We picked this up today.  Guy brought out about 12 bikes and we bought this one from him.  Trying to determine the year.....


----------



## miller32 (Sep 21, 2012)

More pics...


----------



## 46powerwagon (Sep 21, 2012)

*Clean-Grease-Ride!!!*

Nice Bike-I like the Patina.

Gary


----------



## Waterland (Sep 21, 2012)

Not sure the saddle is correct...

Looks to be late 30's to early 40's, pull the crank and there may be a date stamped on it with the year.


----------



## GTs58 (Sep 21, 2012)

That chainguard is really cool. Can't say I've ever seen one like that before.


----------



## bikeboy1340 (Sep 22, 2012)

*Prewar Straightbar*

It is definitely prewar, due to the rear facing dropouts w/ adjusters.  As Waterland stated, pull the crank and there may be a date code stamped on it.  Good score.


----------



## Ozark Flyer (Sep 22, 2012)

I'm betting the crank will be stamped 40.  41 had a downtube with just slightly more bend at the top.  Its hard to tell them apart unless side-by-side but I think this one is straighter at the top which would make it a 40.  Nice patina bike.  They are great riders.  I had seen that Chainguard a couple times before. It's not Schwinn but really cool.  It may have been an aftermarket guard.  I don't know that I ever saw it stock on any model.


----------



## Lawrence Ruskin (Sep 23, 2012)

The lines of that beautiful chain guard are Art Nouveau not Art Deco. Nouveau had the flowing lines, Deco had much straiter lines.

The reason Viktor Shrekngost's bike designs were so beautiful is they were Art Nouveau. 

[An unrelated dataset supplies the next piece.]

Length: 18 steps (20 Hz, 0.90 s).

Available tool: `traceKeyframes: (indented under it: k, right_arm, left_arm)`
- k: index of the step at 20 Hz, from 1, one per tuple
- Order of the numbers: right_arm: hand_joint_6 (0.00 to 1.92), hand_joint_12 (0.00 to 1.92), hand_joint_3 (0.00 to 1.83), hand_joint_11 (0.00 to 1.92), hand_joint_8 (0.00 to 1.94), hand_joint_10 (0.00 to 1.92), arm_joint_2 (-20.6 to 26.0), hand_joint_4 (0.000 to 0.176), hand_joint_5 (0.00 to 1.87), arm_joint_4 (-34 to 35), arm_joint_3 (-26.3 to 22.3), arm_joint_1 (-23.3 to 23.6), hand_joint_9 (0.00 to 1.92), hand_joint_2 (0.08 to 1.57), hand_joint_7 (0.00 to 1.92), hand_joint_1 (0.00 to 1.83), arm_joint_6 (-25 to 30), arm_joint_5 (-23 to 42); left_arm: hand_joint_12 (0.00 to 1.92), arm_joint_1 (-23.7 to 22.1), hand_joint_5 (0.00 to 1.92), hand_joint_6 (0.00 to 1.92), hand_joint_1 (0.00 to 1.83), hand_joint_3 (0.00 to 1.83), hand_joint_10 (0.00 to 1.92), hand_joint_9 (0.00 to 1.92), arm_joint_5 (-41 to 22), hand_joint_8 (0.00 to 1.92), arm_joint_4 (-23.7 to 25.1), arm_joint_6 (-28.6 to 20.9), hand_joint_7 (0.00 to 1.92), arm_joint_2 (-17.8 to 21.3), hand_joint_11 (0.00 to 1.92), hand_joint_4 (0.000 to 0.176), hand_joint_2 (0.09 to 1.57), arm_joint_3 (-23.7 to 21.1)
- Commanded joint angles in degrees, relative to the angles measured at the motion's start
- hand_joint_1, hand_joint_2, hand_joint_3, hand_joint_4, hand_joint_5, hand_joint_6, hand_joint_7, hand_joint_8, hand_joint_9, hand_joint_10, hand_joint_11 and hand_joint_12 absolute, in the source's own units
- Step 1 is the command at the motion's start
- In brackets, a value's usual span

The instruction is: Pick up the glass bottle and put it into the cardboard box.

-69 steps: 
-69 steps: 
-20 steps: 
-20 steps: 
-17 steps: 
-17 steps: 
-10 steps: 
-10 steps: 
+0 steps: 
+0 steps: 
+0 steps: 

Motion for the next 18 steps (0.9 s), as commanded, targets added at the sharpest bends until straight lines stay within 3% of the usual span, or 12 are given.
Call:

Viktor studied in Vienna, one of centers for Art Nouveau.


----------



## scrubbinrims (Sep 23, 2012)

That art deco guard was an option in the Sears catalogues for Elgins...not aware of any other manufacturer that used it.
Chris


----------



## miller32 (Sep 23, 2012)

I'll pull the crank here in couple days and see what it is stamped with.  I rode this bike today and it rides really nice.  I love the patina and really dig the chainguard.  Aftermarket or not...it really makes the bike.


----------



## GTs58 (Sep 24, 2012)

I agree with you on that guard. Just massage it a little with some Oil of Olay beauty cream and leave it on the bike.


----------